## Problem description
After checking the listing below, say how many of its lines contain the string "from". Only the number is needed.

## Collected material
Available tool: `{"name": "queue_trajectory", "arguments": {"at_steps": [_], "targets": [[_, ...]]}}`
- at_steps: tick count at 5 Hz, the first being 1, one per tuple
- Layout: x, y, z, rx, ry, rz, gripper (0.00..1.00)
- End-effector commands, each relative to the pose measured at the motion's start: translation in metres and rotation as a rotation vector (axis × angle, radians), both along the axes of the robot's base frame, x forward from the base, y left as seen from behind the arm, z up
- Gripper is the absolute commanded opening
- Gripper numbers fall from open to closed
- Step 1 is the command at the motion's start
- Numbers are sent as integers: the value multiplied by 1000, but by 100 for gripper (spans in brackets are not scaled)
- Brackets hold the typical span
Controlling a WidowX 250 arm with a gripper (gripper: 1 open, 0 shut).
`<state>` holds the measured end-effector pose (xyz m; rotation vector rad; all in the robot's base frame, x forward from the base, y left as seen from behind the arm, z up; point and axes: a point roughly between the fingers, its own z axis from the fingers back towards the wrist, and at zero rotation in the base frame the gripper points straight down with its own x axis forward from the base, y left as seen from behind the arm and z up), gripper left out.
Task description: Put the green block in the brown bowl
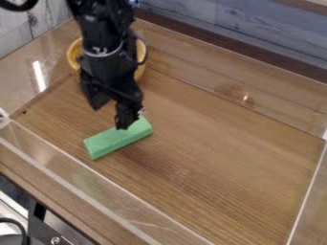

## Task response
3